The Bone Collector - Man Amasses Creepy Collection of over 7,000 Animal Skulls and Bones
By Spooky, Oddity Central, 1 November 2012.
By Spooky, Oddity Central, 1 November 2012.
Ray Bandar, a retired biologist from San Francisco, has spent the last 50 years collecting thousands of animal bones. He estimates he has 7,000 skulls, 200 pelvises and countless other limbs from animals he mostly found and cleaned himself.
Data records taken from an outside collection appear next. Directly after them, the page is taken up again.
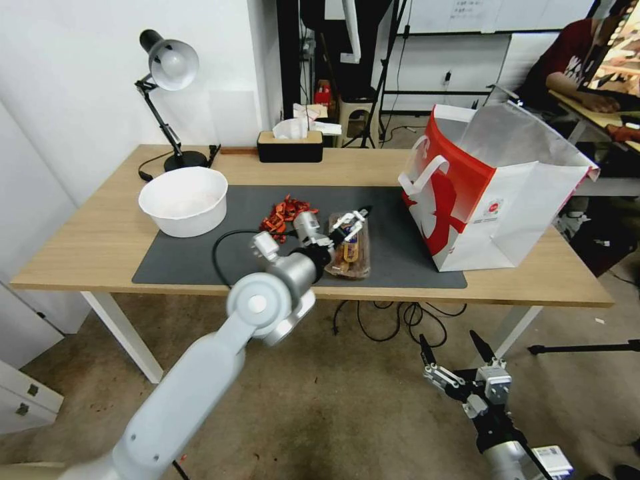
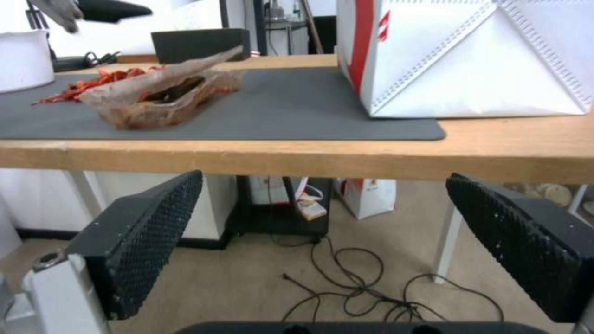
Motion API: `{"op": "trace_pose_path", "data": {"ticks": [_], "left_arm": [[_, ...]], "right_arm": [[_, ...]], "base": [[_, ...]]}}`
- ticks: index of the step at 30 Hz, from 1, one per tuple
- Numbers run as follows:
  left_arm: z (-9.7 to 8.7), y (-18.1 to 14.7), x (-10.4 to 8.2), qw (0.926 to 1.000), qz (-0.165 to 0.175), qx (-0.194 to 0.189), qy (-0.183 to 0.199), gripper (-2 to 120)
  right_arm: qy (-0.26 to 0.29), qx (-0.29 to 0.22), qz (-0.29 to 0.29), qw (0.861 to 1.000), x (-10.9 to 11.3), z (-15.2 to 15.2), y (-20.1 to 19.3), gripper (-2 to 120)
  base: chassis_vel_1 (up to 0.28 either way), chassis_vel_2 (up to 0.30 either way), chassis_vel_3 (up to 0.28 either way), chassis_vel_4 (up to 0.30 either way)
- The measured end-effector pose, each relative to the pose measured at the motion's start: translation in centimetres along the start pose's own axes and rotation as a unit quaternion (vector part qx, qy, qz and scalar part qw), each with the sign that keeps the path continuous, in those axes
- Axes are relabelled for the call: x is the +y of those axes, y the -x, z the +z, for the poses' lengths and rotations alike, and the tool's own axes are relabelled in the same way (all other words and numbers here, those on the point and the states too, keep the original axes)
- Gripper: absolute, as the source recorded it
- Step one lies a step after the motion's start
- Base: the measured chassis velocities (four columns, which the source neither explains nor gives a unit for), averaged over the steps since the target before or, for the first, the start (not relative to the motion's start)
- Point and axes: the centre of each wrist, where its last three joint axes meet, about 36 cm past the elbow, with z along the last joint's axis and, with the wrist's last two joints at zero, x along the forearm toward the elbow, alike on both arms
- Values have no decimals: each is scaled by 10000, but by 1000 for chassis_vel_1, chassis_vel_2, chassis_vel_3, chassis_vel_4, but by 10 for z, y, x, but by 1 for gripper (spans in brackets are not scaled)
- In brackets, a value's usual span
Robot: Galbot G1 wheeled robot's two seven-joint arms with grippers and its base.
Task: Close the disposable takeout box, then place it into the delivery bag.
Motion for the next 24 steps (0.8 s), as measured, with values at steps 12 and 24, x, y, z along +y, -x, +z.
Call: {"op": "trace_pose_path", "data": {"ticks": [12, 24], "left_arm": [[-11, 11, 0, 9889, 29, -174, 1473, 100], [-104, -18, 69, 8083, 544, 285, 5856, 66]], "right_arm": [[28, -135, 18, 9999, -1, -6, 3, 100], [342, -780, -486, 9952, -24, -52, 35, 100]], "base": [[0, 0, 0, 0], [0, 0, 0, 0]]}}
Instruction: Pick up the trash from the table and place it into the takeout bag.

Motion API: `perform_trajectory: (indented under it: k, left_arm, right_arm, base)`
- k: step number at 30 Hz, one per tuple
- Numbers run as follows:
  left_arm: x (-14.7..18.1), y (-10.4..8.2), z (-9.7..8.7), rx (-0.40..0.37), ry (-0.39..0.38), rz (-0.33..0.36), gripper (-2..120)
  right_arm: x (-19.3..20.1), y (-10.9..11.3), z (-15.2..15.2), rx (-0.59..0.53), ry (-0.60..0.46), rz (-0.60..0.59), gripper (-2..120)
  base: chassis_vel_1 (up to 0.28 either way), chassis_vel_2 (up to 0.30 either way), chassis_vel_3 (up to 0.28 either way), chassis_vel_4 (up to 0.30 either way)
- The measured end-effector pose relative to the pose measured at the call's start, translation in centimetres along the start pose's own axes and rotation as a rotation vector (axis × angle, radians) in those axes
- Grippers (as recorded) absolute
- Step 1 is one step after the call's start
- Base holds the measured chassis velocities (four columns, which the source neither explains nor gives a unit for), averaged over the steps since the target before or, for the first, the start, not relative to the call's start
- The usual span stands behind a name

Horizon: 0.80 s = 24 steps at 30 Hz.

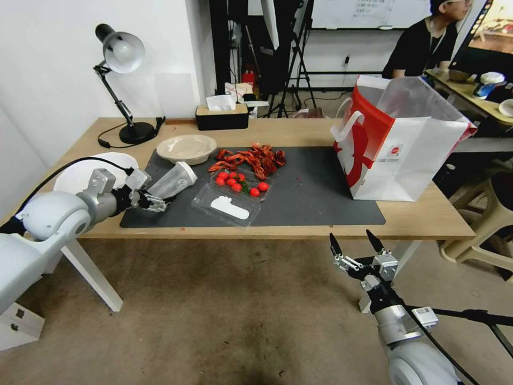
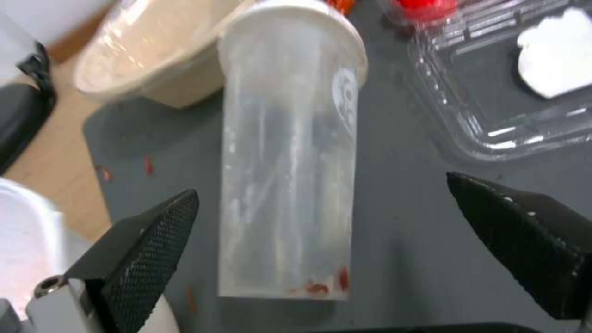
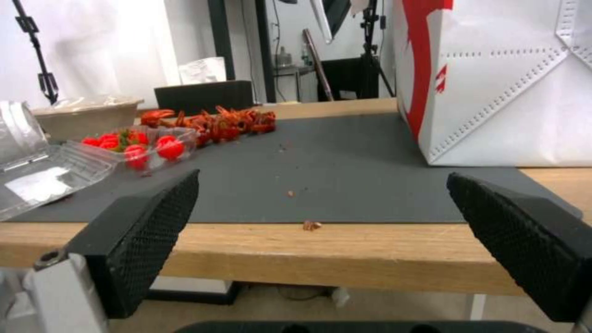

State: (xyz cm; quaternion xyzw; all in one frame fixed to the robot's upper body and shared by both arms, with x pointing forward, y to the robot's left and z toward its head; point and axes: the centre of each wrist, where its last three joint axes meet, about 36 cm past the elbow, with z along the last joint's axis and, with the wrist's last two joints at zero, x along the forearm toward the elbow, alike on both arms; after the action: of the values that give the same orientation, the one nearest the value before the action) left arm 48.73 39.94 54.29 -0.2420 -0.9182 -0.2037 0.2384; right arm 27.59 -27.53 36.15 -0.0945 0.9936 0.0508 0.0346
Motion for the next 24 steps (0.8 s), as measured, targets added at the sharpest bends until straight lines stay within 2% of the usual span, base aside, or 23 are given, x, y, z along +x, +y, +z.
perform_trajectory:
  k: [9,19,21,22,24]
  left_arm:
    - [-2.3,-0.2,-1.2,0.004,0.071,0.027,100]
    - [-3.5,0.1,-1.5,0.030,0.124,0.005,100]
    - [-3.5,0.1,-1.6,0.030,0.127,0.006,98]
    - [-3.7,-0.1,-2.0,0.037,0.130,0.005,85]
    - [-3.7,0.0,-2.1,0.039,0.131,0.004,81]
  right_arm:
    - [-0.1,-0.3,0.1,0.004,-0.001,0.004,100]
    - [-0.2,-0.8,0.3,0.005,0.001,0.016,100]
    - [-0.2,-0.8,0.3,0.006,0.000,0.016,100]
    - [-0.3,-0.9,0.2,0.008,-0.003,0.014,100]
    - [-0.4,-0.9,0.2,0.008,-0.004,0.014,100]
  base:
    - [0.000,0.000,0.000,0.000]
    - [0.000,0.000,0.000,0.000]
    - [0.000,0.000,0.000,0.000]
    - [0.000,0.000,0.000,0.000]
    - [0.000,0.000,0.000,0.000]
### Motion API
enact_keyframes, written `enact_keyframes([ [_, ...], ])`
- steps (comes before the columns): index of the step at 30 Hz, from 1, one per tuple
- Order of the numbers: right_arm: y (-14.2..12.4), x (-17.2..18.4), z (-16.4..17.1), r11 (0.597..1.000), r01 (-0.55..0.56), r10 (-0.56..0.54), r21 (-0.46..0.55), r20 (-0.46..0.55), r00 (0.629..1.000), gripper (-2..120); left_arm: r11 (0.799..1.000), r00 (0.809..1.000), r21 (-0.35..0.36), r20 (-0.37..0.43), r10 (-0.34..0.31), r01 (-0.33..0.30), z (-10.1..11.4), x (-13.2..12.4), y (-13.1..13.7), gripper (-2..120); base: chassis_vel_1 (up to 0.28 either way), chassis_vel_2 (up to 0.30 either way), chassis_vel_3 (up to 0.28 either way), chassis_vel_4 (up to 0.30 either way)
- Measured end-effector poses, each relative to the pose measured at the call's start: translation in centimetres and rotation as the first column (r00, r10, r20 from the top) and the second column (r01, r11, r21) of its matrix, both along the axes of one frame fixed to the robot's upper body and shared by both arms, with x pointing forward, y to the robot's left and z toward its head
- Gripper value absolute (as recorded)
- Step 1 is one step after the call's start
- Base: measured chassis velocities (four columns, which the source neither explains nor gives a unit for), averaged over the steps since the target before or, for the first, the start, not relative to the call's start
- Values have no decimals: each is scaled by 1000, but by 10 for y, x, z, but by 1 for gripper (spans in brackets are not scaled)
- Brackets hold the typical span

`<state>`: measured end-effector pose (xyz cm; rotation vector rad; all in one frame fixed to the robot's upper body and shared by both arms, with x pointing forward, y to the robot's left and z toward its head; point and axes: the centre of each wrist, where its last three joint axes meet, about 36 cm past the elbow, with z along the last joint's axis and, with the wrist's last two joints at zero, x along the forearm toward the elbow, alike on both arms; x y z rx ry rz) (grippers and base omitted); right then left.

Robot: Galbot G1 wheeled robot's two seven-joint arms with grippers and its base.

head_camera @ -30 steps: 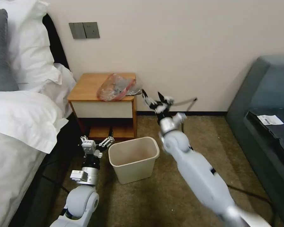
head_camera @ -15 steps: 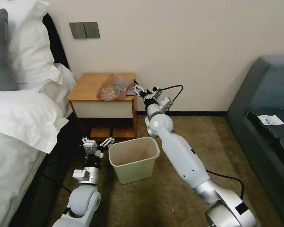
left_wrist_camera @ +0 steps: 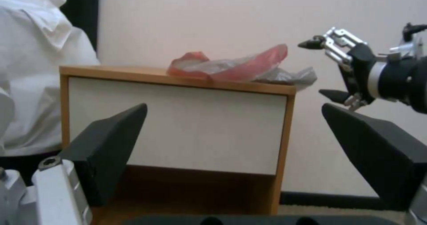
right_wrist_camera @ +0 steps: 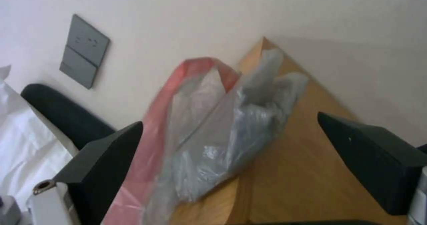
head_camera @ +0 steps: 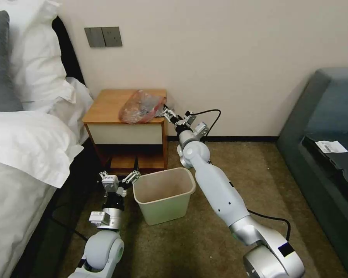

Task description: Pick up the garbage bag from the table and place it over the trash can.

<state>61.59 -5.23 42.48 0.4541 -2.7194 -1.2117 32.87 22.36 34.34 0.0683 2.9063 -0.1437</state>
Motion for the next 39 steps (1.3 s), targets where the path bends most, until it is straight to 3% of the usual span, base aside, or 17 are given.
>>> enact_keyframes([
  [18, -14, 30, -18, 1000, 17, -17, -24, 7, 1000, 100, 1000, 1000, 19, -4, 14, -13, -3, -17, -7, 98, 0, 0, 0, 0],
  [36, -13, 30, -24, 999, -51, 51, 4, 19, 999, 100, 1000, 1000, 24, -6, 15, -15, -7, -19, -14, 98, 0, 0, 0, 0],
  [39, -13, 29, -25, 998, -57, 57, 10, 19, 998, 95, 1000, 1000, 23, -7, 17, -17, -8, -20, -15, 98, 0, 0, 0, 0],
])
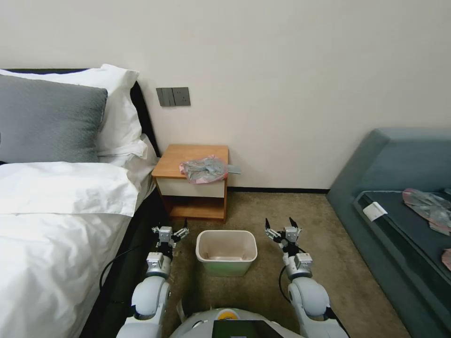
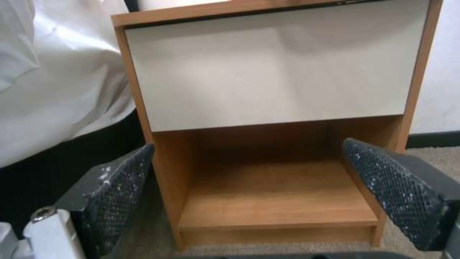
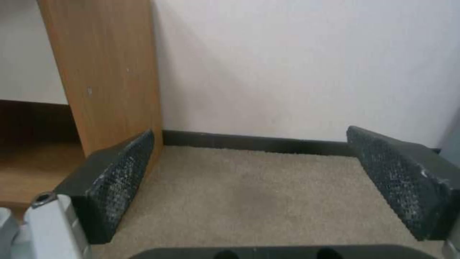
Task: Pick up the garbage bag from the table and place it over the trash can.
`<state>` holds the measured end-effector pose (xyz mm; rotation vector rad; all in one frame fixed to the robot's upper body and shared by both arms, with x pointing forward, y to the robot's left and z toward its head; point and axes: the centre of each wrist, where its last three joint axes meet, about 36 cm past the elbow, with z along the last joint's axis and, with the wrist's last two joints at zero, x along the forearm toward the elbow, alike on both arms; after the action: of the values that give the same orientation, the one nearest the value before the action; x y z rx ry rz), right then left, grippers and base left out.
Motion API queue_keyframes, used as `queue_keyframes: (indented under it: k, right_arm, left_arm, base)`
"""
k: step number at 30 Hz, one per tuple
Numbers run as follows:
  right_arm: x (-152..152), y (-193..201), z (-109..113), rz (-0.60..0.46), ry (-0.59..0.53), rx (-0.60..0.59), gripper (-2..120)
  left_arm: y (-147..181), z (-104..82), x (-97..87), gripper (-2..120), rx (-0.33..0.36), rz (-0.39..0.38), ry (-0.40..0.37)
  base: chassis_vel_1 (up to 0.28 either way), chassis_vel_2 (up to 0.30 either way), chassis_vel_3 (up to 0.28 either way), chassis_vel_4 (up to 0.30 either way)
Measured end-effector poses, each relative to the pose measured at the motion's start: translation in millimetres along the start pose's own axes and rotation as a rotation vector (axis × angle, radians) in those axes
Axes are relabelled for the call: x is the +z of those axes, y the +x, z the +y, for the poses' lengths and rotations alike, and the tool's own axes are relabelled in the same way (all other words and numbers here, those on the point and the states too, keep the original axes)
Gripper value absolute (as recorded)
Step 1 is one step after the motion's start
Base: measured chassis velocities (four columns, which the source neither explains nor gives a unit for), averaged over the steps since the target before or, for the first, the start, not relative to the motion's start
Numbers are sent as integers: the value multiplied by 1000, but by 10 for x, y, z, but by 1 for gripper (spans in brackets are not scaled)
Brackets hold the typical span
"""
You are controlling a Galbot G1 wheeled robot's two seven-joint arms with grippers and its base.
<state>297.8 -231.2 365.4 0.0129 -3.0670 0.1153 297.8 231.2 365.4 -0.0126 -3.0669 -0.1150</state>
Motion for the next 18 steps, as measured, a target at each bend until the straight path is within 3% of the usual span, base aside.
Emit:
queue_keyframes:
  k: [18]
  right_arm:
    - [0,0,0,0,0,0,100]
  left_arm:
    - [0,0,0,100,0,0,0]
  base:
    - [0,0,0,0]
“I enjoy removing the flesh from the skull and disarticulating the jaws,” Bandar recently said in an interview for National Geographic’s Taboo series. ”I see nothing gross about this, whether it’s a fresh animal or a badly decomposed animal, makes no difference to me.” The native San Franciscan grew up in the Richmond District and started collecting different animal specimens in junior high. That’s when he got the nickname “Reptile Ray”. As time passed, his passion for collecting and cleaning dead animals grew, and he is now the proud owner of a collection of over 7,000 skulls, including 2,600 from California marine mammals. Over the years, his own discoveries have been supplemented from local zoos, museums, taxidermists, roadkill, and trips to Australia, Africa and Mexico. His house is like no other on Earth - every room is virtually crammed with bones and skulls from animals Ray decapitated himself, but he still roams the beaches of Northern California looking for new and exciting additions to his museum home.
“I look at bones as pieces of sculpture,”, 84-year-old Bandar says, but the people who see him hacking away at dead animals on beaches don’t see him as an artist. Most of them think he’s either homeless or deranged, and the foul smell that surrounds him doesn’t help much either. But the smelly stuff doesn’t bother the collector, who loves nothing more than to use bacterial macerations, maggots and flesh-eating beetles to help him strip the flesh from the skulls. ”I have a very weak sense of smell. It’s how the marriage has survived,” says Ray’s wife, Alkmere Bandar.
A long-time research associate with the California Academy of Sciences, Ray has used his collection of bones and the experience in cleaning them to provide valuable insights in various scientific research topics. He also likes to show guests his unusually decorated house, and see their reaction shift from disbelief to utter speechlessness. Thousands of skulls grinning at you from the ceiling and from every wall in the house will make it hard for any understandable words to come out. But “you have to be careful not to get impaled on something,” Alkmene describes the dangers of walking through her husband’s “bone palace”.